Assuming you have a downloaded dataset (in parquet files) under "./temp-data", you can process with file with your local compute by:
export PYSPARK_PYTHON="path to your python with scipy, xxhash, and numpy installed"
spark-submit --executor-memory 16g \
--driver-memory 20g \
--executor-cores 3 \
--num-executors 2 \
--packages graphframes:graphframes:0.8.2-spark3.2-s_2.12 \
--conf "spark.executor.extraJavaOptions=-Dlog4j.configuration=./log4j.properties" \
--conf "spark.driver.extraJavaOptions=-Dlog4j.configuration=./log4j.properties" \
text_dedup/minhash_spark.py\
--input "./temp-data" \
--output "./temp-output" \
--column "text" \
--threshold 0.7
DEBUG __main__ - ------------------------------------------------------------------------------------------------------------------------
DEBUG __main__ - Using B=25, R=10
DEBUG __main__ - Loaded documents: 88803
DEBUG __main__ - args.input='./temp-data'
DEBUG __main__ - args.output='./temp-output'
DEBUG __main__ - args.threshold=0.7
DEBUG __main__ - args.ngram_size=5
DEBUG __main__ - args.min_length=5
DEBUG __main__ - args.num_perm=250
DEBUG __main__ - args.column='text'
DEBUG __main__ - id : bigint
DEBUG __main__ - text : string
DEBUG __main__ - meta : struct<warc_headers:struct<warc-record-id:string,warc-date:string,content-type:string,content-length:int,warc-type:string,warc-identified-content-language:string,warc-refers-to:string,warc-target-uri:string,warc-block-digest:string>,identification:struct<label:string,prob:float>,annotations:array<string>,line_identifications:array<struct<label:string,prob:float>>>
DEBUG __main__ - __id__ : bigint
DEBUG __main__ - ------------------------------------------------------------------------------------------------------------------------
DEBUG __main__ - Initial edges: 52102
DEBUG __main__ - Edges DataFrame: 52102
DEBUG __main__ - Vertices DataFrame: 50206
DEBUG __main__ - Assignment DataFrame: 50206
DEBUG __main__ - Merging records: 88803
INFO __main__ - Saving with 1 partitions and 44092 rows each
DEBUG __main__ - ------------------------------------------------------------------------------------------------------------------------
DEBUG __main__ - Number of rows before: 88803
DEBUG __main__ - Number of rows after: 44092
DEBUG __main__ - Percentage of rows kept: 49.65%
DEBUG __main__ - Output: ./temp-output
DEBUG __main__ - Time: 68.80s
DEBUG __main__ - ------------------------------------------------------------------------------------------------------------------------
Or take a look at bigcode-v2/run.sh on how to run the job with GCP DataProc.
UniSim (WIP)
Based on Google's RETSim model(Github, Arxiv), it is an embedding based on near-deduplication method.
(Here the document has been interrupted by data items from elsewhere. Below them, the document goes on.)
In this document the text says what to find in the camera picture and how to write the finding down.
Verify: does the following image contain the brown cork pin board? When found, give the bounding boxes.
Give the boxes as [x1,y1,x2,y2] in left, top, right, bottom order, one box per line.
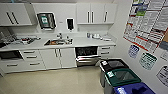
[159,29,168,52]

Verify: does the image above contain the stainless steel sink basin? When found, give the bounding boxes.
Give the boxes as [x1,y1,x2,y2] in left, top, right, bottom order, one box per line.
[43,38,74,47]

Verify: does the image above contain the white narrow drawer cabinet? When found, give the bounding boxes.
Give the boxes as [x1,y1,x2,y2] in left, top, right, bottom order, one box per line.
[97,44,116,62]

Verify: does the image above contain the black coffee machine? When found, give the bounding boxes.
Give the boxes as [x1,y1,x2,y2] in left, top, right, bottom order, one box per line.
[0,28,12,48]

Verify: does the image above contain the large white wall poster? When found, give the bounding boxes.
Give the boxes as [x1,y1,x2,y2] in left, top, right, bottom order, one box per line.
[122,0,168,55]

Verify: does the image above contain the white upper cabinet small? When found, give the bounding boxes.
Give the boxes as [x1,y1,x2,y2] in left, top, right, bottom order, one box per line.
[0,2,34,27]

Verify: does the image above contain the black cabinet door handle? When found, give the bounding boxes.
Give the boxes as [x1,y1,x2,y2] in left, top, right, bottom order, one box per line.
[86,11,91,24]
[90,11,95,24]
[103,11,109,23]

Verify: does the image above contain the stainless steel dishwasher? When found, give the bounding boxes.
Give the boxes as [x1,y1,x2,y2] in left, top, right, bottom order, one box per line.
[74,45,102,68]

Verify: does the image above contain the chrome sink faucet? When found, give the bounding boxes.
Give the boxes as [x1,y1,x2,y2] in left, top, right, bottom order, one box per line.
[56,31,64,40]

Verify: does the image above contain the white upper cabinet black handles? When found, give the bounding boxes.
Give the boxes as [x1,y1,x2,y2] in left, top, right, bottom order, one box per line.
[75,2,119,25]

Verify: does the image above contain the black wall soap dispenser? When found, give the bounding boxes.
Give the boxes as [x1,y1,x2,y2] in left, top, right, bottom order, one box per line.
[66,17,75,31]

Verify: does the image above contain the blue dish soap bottle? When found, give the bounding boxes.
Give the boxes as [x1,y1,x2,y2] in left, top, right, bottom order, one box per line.
[86,31,92,39]

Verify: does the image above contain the small wall paper notices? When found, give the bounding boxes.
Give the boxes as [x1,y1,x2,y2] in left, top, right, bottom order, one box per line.
[127,43,168,88]

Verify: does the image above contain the steel paper towel dispenser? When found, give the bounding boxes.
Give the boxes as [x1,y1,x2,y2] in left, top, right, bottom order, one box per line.
[36,12,57,32]
For a large dataset, it would require GPU(s) for fast inference.
python text_dedup/ann_unisim.py --path truthful_qa --name generation --split validation --output temp --column question
Output:
INFO Load Dataset : 5.56s
INFO Index Dataset : 8.13s
INFO Clustering : 8.72s
INFO Filtering : 0.35s
INFO Saving : 0.01s
INFO Cleaning : 0.00s
INFO Total : 22.77s
INFO Before : 817
INFO After : 788
Suffix Array Substring Exact Deduplication
# input
python -m text_dedup.suffix_array \
--path "oscar-corpus/OSCAR-2201" \
--name "gl" \
--split "train" \
--cache_dir "./cache" \
--output "output/suffix_array/oscar_gl_dedup" \
--column "text" \
--google_repo_path "/Users/chenghao/Downloads/Projects/text-dedup/deduplicate-text-datasets"
# output
INFO Loading : 2.75 seconds
INFO Preprocessing : 4.78 seconds
INFO SuffixArray : 98.29 seconds
INFO SelfSimilar : 4.24 seconds
INFO Restore : 0.25 seconds
INFO Deduplicate : 6.23 seconds
INFO Saving : 8.91 seconds
INFO Total : 125.45 seconds
INFO Before : 180332342 bytes (88803)
INFO After : 97646271 bytes (40404)
MinHash Near Deduplication
# input
python -m text_dedup.minhash \
--path "oscar-corpus/OSCAR-2201" \
--name "gl" \
--split "train" \
--cache_dir "./cache" \
--output "output/minhash/oscar_gl_dedup" \
--column "text" \
--batch_size 10000
# output
INFO Loading : 2.62 seconds
INFO MinHashing : 0.08 seconds
INFO Clustering : 2.20 seconds
INFO Filtering : 0.53 seconds
INFO Saving : 9.86 seconds
INFO Total : 15.29 seconds
INFO Data Number (before) : 88803
INFO Data Number (after) : 44124 (49.69%)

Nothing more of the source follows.